D |
arkness. Complete
void of light.
I can’t feel anything, but I am
aware of my thoughts. Is my head severed from my body? If so, I’d be dead. Is
this the experience of dying, or is this death itself? Would my soul be aware
if I’m gone from this world? At any moment, will my mind click off? Am I
paralyzed? I cannot move, no sensation, no smells, no sounds, as though I’m in
a cocoon hibernating until the next stage of life begins. Is this the afterlife
when the soul leaves the body, suspended in Purgatory awaiting the Judgment
that sends me to heaven or hell? Or is this hell, the dearth of everything, a
soul imprisoned in total darkness without any sensation?

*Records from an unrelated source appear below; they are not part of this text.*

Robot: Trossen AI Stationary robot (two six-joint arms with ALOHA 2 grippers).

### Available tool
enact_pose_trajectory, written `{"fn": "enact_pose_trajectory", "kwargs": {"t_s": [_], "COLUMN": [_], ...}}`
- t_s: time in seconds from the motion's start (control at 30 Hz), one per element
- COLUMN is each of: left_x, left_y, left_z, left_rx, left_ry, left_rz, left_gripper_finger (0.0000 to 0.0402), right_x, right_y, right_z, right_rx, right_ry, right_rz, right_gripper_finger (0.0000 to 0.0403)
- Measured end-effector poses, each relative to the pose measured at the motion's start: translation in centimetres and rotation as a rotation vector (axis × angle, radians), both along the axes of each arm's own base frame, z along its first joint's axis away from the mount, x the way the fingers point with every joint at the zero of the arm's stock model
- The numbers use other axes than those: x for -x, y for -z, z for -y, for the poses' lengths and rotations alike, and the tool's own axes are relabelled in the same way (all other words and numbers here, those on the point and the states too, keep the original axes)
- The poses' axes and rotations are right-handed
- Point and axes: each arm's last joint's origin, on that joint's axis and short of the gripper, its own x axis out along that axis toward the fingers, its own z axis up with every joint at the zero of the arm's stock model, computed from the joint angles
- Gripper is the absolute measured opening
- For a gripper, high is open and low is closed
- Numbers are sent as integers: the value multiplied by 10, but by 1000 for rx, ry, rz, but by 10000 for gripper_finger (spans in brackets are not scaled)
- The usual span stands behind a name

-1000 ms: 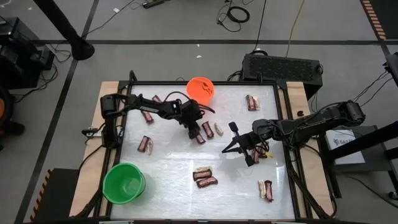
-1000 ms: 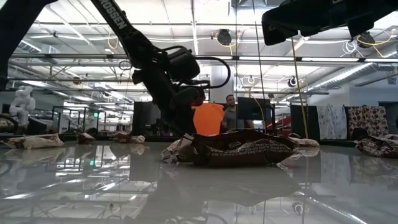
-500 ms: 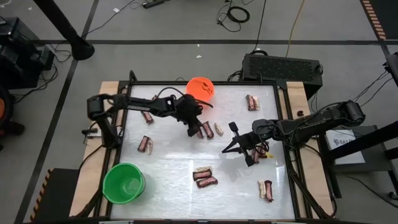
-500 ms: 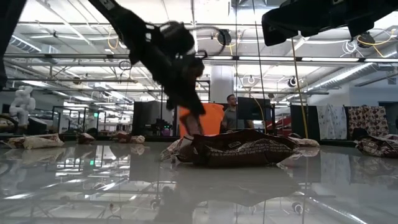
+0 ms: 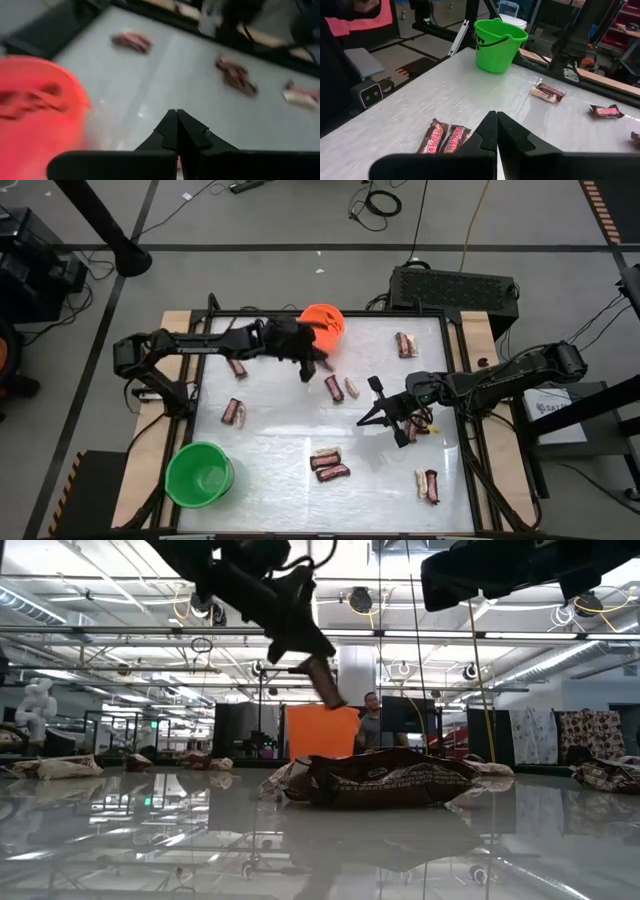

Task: Sort candy by brand, put in halloween buckets
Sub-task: Put the brown chocolate bar into the orange bucket

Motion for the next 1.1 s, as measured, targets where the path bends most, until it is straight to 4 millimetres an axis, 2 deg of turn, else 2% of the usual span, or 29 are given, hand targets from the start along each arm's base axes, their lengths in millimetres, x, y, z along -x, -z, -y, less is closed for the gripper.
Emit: {"fn": "enact_pose_trajectory", "kwargs": {"t_s": [0.13,0.23,0.4,0.53,0.77,1.0,1.1], "left_x": [2,6,13,15,8,7,11], "left_y": [-21,-27,-31,-24,-8,-8,-19], "left_z": [-21,-35,-54,-63,-69,-66,-63], "left_rx": [-52,-88,-100,-90,-87,-102,-100], "left_ry": [-110,-208,-278,-301,-310,-293,-278], "left_rz": [53,58,65,36,-11,-15,6], "left_gripper_finger": [0,0,0,0,8,74,101], "right_x": [0,0,0,0,0,0,0], "right_y": [0,0,0,0,0,0,0], "right_z": [0,0,0,0,0,0,0], "right_rx": [11,11,12,12,15,15,15], "right_ry": [-3,-3,-3,-3,-4,-5,-4], "right_rz": [7,5,4,4,7,5,4], "right_gripper_finger": [0,0,0,0,0,0,0]}}
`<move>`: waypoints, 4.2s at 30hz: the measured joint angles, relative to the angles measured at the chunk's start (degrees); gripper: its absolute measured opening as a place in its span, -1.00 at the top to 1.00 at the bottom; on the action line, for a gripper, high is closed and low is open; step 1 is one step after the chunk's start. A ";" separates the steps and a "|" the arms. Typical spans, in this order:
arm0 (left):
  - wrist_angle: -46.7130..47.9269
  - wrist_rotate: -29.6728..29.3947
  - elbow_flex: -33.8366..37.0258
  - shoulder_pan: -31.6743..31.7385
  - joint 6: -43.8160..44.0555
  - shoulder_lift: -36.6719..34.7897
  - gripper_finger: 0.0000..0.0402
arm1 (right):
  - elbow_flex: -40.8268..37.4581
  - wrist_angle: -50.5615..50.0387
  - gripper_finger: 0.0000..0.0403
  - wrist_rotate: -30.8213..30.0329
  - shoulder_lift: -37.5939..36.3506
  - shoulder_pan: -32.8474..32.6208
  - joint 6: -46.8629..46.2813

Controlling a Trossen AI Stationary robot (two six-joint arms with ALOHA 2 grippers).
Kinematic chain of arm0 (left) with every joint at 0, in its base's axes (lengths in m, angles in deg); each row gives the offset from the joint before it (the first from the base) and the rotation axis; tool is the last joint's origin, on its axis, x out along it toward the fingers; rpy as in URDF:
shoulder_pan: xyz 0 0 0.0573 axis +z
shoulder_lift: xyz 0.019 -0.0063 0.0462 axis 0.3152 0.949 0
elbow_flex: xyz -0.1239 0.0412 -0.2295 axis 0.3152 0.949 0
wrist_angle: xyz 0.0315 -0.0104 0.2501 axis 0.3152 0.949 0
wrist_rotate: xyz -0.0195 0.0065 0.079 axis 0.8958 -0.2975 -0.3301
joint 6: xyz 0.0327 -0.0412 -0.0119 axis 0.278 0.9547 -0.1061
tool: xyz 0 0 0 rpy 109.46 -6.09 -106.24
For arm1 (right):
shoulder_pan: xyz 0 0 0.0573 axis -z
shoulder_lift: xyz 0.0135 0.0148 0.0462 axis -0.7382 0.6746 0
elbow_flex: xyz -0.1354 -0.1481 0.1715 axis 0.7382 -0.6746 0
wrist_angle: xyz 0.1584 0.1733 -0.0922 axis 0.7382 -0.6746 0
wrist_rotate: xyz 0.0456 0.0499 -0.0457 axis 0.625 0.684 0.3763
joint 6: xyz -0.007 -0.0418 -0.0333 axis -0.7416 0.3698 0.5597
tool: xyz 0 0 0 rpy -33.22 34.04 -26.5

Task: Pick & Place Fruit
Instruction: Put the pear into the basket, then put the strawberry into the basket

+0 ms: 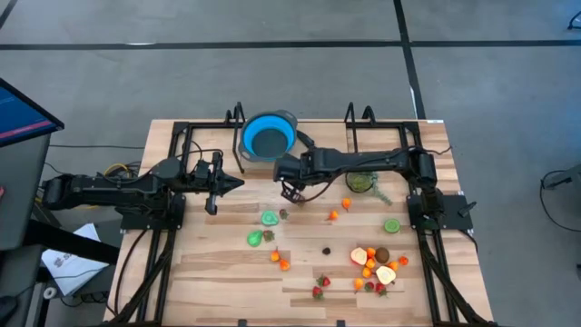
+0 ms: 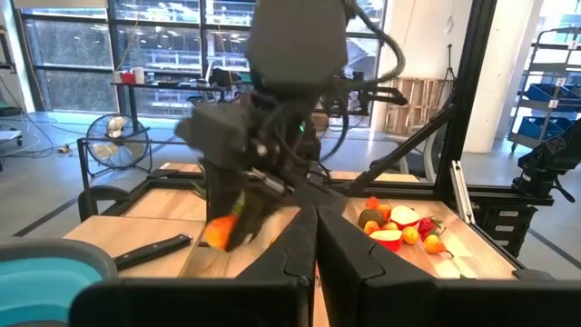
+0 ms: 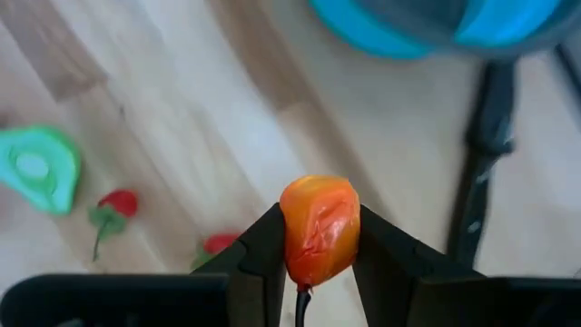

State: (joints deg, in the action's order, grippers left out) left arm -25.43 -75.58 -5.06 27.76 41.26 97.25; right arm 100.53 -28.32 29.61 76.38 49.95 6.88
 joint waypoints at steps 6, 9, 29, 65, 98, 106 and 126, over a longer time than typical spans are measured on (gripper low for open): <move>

An eternity without light would be
endless torment.
Darkness
flashed to pure white light. The brilliance faded. An image developed in his
mind like a photograph in a darkroom’s tray—fingers reaching for a mangled hand
twisted and broken, smashed with empty sockets, knurls of boney white, and
jagged edges of torn flesh.
This
was the day of Jeremiah Cristi’s reckoning.
Saturday pre-dawn, March 4, 1989
Thunder boomed. Wind howled. Rain
pelted. Jeremy bolted upright in bed, panting. His gaze darted around the dusky
room. Where am I? Digital red numbers
glowed—4:44. The outline of a pyramid of cans in the corner. Closed door. A desk
piled with books and papers. TV at the foot of the bed.
Lightning flashed and illuminated a
poster of a prism refracting white light into a spectrum of rainbow colors. He
glanced up at the wall nearest him—the image of a supermodel gazing over her bare
shoulder and back, an arm covering her nipple, seemingly studying him.
Fury hurled rain against the
window. Breaths rapid and shallow, a shiver crept over his shoulders, down arms
standing hairs, goosebumps pricking up. His back tightened, sensing—
Something.
Body chills, clammy palms, icy
fingers, roiling stomach. He forced a swallow. Throat dry, mouth sour, breaths
now sucking in and bursting out.
He flinched at the sound of
toppling cans. Heartbeat skipped, then galloped.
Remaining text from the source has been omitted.